WORK REQUEST → Return the lines below exactly as they appear, please, starting with the first and ending with the one that contains "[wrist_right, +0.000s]".

Stored items from a collection
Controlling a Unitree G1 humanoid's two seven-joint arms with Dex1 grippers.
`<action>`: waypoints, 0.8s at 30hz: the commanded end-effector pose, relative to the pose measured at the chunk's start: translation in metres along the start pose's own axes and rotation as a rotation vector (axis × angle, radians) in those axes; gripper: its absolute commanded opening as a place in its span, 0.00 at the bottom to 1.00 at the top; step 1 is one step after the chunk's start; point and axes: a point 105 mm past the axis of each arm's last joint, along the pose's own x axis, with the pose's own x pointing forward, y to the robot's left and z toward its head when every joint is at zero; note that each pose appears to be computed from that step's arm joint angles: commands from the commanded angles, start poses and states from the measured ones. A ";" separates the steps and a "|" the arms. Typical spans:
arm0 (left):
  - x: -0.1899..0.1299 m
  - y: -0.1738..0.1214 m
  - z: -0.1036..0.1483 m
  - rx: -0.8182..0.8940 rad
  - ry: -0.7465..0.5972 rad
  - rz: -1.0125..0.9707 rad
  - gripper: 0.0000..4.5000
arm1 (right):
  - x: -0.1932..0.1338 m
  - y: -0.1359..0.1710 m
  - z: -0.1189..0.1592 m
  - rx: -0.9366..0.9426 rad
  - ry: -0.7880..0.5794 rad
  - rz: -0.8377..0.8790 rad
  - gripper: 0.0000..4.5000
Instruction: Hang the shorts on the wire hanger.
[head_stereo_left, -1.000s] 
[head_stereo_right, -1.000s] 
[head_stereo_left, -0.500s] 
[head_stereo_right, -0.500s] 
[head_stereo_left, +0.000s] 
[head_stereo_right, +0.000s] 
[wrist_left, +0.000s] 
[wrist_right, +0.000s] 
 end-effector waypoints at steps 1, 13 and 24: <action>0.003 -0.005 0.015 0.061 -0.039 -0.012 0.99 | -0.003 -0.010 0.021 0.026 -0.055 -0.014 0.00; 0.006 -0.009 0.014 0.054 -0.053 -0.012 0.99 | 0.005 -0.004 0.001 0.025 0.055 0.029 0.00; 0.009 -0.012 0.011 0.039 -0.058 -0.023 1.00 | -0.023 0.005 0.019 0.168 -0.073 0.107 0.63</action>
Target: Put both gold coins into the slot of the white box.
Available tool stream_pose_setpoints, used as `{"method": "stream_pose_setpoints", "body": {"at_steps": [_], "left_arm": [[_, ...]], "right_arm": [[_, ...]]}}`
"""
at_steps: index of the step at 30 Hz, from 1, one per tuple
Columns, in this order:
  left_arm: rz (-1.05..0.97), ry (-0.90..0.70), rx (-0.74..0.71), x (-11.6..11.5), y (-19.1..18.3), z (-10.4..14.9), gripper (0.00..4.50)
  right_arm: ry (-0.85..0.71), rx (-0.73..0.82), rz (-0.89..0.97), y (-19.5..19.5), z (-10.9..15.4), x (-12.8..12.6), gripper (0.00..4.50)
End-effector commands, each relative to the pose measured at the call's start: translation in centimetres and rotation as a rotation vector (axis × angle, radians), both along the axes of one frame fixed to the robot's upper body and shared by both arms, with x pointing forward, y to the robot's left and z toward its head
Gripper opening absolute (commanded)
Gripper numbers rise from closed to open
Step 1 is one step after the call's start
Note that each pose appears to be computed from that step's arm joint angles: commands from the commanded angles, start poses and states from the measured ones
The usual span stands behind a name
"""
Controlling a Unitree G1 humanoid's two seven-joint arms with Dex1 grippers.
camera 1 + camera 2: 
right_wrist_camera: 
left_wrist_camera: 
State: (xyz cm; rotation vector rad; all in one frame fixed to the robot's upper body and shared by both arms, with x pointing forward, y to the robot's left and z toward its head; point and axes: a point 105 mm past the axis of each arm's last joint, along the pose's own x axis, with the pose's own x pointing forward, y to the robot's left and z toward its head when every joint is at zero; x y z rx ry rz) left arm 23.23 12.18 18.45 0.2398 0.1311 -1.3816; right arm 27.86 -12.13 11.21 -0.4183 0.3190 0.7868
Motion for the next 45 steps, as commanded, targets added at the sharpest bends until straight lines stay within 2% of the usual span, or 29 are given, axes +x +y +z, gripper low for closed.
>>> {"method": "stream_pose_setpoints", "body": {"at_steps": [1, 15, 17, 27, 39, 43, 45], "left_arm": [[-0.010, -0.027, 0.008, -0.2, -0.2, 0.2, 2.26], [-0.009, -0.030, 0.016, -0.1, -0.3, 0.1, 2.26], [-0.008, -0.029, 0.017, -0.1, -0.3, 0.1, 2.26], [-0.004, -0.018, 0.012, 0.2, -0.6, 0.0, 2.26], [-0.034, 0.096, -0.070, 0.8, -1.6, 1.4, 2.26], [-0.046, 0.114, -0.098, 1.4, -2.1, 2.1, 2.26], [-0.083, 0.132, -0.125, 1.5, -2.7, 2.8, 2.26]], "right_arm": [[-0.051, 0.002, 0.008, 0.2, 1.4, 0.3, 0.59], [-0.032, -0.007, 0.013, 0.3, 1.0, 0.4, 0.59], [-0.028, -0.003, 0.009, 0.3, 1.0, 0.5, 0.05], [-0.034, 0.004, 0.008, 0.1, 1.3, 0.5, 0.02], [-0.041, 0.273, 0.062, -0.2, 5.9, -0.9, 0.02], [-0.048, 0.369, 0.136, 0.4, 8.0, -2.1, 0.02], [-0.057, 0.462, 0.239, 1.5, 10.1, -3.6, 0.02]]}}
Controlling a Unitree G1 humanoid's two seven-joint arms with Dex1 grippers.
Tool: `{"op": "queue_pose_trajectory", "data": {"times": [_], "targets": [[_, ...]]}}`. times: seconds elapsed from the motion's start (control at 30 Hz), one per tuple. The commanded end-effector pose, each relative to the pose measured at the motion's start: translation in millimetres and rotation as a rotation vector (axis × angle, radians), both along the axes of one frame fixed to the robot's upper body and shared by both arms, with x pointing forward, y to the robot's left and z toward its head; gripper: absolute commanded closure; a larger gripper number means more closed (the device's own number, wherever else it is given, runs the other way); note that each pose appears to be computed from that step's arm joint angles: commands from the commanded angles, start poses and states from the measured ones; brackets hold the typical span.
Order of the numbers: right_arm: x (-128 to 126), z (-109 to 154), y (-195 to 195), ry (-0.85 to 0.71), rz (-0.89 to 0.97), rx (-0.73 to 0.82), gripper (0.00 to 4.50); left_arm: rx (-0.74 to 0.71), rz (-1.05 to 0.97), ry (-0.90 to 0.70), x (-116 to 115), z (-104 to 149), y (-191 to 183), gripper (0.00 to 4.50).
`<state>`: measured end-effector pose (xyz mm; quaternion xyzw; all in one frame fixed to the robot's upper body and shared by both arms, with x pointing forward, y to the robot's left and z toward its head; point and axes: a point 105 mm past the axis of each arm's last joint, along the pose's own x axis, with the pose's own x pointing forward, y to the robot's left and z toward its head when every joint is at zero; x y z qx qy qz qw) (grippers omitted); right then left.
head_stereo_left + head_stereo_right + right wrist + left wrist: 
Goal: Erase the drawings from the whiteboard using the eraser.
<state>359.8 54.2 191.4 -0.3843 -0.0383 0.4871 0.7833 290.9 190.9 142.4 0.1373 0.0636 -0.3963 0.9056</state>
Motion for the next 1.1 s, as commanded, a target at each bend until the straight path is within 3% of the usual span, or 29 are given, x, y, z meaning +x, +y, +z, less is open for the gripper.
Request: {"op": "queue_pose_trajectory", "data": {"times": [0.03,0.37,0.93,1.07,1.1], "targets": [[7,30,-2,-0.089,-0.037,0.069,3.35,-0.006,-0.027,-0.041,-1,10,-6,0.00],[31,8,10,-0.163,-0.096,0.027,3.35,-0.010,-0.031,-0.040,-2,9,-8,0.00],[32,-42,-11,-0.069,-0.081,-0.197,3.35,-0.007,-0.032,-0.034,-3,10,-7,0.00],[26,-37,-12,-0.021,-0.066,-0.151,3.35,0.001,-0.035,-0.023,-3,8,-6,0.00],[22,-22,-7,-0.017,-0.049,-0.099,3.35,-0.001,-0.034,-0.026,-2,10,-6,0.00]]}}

THE COMPLETED TASK →
Controlling a Unitree G1 humanoid's two seven-joint arms with Dex1 grippers.
`<action>`: waypoints, 0.8s at 30hz: the commanded end-effector pose, relative to the pose measured at the chunk's start: translation in metres along the start pose's own axes and rotation as a rotation vector (axis × angle, radians) in those axes; gripper: its absolute commanded opening as a place in its span, 0.00 at the bottom to 1.00 at the top; step 1 is one step after the chunk's start; point and axes: a point 105 mm past the axis of each arm's last joint, along the pose's own x axis, with the pose's own x pointing forward, y to the robot's left and z toward its head when every joint is at zero; note that each pose appears to be computed from that step's arm joint angles: commands from the commanded angles, start poses and states from the measured ones. A ";" separates the steps and a "|" the arms. Typical spans:
arm0 (left):
  - x: -0.1899..0.1299 m
  - y: -0.1738..0.1214 m
  - z: -0.1036..0.1483 m
  - rx: -0.8182..0.8940 rad
  - ry: -0.7465..0.5972 rad
  - rz: -1.0125..0.9707 rad
  - gripper: 0.0000..4.5000
arm1 (right):
  - x: -0.1932..0.1338 m
  - y: -0.1359..0.1710 m
  - z: -0.1189..0.1592 m
  - rx: -0.9366..0.9426 rad
  - ry: -0.7880..0.5794 rad
  - rz: -0.8377..0.8790 rad
  - gripper: 0.0000..4.5000
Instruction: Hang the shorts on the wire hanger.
[head_stereo_left, -1.000s] 
[head_stereo_right, -1.000s] 
[head_stereo_left, -0.500s] 
[head_stereo_right, -0.500s] 
[head_stereo_left, +0.000s] 
[head_stereo_right, +0.000s] 
[wrist_left, +0.000s] 
[wrist_right, +0.000s] 

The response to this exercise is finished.